Halle Berry and Stephen Merchant are a couple on a date egging each other on to ever-more ridiculous heights during a game of truth or dare. Real life couple Liev Schrieber and Naomi Watts play a couple home schooling their son the way he'd ordinarily be treated – ie bullied – at school (the segment that actually eclitied my only out-loud laugh in the movie).

Then-real life couple Chris Pratt and Anna Faris play a couple very in love, he trying his best to satisfy her desire for sexual coprophilia. Emma Stone is a trashy girl reconnecting with her former boyfriend while he works as a supermarket check-out operator. Jason Sudeikis, Justin Long, Kristen Bell and Leslie Bibb play speed dating superheroes, Batman trolling Robin mercilessly. Chloë Grace Moretz and Christopher Mintz-Plasse feature in the least tasteful instalment, about a young girl getting her period.

Want more? Seann William Scott, Johnny Knoxville, Terrence Howard, Anton Yelchin, Shane Jacobson, Julianne Moore, Bob Odenkirk and Gerard Butler are all convinced/tricked/blackmailed into appearing, each skit more tasteless and less funny than the last. That several sequences were cut when they were considered too offensive – including one about necrophilia – gives you an idea of what they left in.
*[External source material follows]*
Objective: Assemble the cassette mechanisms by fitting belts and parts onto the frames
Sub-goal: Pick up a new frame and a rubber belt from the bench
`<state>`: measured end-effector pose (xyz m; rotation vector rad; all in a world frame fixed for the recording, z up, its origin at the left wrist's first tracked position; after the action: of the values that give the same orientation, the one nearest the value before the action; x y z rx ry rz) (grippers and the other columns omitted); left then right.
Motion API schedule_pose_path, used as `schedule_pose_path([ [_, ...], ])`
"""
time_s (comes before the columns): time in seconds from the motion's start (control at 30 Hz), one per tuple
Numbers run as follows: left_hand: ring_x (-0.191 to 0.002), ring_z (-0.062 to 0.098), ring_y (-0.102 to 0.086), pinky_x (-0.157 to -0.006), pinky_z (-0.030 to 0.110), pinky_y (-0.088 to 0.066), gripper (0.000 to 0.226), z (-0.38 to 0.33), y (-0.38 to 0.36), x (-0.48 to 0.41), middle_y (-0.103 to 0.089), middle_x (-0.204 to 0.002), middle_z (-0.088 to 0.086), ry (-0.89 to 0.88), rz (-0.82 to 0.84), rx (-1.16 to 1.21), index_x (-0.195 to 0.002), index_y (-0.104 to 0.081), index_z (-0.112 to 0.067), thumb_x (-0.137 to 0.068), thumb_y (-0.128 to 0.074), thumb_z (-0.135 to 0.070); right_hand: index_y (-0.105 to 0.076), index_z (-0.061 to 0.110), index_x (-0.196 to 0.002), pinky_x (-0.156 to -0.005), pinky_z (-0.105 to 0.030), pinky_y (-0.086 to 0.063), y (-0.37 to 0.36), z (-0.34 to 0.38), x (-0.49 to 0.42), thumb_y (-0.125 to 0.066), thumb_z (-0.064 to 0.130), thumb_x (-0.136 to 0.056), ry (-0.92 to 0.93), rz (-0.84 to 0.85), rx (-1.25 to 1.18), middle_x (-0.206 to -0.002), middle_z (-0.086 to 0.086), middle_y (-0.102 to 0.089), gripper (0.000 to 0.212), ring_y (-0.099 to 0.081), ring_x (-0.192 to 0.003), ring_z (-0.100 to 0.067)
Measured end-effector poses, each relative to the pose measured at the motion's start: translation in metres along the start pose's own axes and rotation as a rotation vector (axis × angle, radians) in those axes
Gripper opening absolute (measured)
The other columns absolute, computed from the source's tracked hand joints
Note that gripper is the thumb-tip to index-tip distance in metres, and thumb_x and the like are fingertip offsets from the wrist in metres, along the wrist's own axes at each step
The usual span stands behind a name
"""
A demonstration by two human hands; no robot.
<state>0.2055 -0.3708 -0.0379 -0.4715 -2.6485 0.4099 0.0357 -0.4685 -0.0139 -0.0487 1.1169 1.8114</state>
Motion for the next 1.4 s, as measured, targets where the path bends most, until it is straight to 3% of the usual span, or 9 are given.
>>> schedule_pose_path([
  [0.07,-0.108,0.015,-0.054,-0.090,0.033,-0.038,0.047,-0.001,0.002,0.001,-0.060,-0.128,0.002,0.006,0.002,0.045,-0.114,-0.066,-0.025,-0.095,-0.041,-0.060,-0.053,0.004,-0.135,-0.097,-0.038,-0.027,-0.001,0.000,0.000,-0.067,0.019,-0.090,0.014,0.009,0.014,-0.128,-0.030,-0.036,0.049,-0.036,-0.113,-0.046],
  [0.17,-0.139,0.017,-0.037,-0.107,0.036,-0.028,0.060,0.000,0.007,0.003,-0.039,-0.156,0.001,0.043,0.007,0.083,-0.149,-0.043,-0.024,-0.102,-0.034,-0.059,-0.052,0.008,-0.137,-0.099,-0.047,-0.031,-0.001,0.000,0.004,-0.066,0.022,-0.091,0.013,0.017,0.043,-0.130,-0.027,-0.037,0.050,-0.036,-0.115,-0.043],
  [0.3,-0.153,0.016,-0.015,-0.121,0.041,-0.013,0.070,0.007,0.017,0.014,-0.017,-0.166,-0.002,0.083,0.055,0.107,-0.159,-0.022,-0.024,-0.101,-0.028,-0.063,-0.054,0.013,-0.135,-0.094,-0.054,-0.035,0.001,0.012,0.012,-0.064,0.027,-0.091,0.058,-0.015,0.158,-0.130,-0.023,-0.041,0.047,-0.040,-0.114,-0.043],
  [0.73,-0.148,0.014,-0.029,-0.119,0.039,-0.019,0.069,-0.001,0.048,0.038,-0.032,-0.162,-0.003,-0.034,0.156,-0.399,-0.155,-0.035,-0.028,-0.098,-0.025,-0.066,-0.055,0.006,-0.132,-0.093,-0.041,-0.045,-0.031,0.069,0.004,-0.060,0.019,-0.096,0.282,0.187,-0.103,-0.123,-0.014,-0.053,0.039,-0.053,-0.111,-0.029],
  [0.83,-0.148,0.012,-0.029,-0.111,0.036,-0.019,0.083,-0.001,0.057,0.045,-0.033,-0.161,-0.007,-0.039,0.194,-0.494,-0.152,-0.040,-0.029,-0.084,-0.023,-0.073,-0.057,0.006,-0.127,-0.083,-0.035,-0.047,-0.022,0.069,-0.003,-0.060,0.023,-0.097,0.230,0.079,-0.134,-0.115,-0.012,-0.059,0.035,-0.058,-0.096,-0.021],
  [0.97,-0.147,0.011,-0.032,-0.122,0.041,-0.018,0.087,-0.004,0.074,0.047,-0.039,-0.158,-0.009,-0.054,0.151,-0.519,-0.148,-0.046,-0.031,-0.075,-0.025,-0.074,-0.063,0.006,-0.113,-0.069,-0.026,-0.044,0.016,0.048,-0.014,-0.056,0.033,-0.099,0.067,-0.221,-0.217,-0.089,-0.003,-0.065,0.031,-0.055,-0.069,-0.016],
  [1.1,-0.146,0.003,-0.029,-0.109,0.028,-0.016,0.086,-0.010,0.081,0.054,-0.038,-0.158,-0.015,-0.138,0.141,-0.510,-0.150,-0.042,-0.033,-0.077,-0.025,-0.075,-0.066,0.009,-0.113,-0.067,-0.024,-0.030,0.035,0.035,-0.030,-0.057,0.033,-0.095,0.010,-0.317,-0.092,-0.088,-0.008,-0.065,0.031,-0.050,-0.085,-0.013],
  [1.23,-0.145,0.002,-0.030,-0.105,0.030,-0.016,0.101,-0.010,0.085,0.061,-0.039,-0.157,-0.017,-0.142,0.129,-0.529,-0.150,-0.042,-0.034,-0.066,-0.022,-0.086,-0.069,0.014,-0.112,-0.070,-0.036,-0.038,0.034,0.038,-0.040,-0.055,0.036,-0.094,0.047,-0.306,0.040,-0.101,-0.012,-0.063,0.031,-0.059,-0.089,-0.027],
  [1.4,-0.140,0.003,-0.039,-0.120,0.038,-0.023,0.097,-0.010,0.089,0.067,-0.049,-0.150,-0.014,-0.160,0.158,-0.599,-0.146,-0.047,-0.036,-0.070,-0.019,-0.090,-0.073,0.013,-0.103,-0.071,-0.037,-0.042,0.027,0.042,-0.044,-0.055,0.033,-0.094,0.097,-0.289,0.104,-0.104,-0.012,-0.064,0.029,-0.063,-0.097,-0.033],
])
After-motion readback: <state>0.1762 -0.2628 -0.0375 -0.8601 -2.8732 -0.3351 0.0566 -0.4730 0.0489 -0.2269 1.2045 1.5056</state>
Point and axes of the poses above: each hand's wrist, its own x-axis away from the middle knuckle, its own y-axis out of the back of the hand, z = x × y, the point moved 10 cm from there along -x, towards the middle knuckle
The original theatrical cut had the framing device of Greg Kinnear and Dennis Quaid as a studio executive and a director during a pitching session, but it seems their lawyers successfully buried their participation as best as they could. The version I saw had three teenagers searching online for the titular urban myth video, one that puts the Chinese Mafia on their trail and ultimately brings about the apocalypse.

It's a shame the apocalyspe didn't descend before they started pointing cameras at this cesspit, sparing us all. Don't watch it because you expect a good or even decent comedy – it's neither. Watch it simply to remind yourself about how little real control actors have over their direct interface with the audience. They agree to a project with an understanding of how it will be put together, what sort of tone it will have and how it will be pitched after reading the script and talking it over with their director, and what appears on screens can be comething completely different.

And in case you do spend the whole movie wondering... just... how, the producer Charles Wessler apparently got the Winslet/Jackman segment in the can and used that to finance the rest of the movie. He spent the next four years collecting stars and stories together, none of them with any idea about the rest of the movie but simply falling for his line about doing something 'unconventional'. He was right about that, but he forgot to leave out 'abysmallly unfunny'.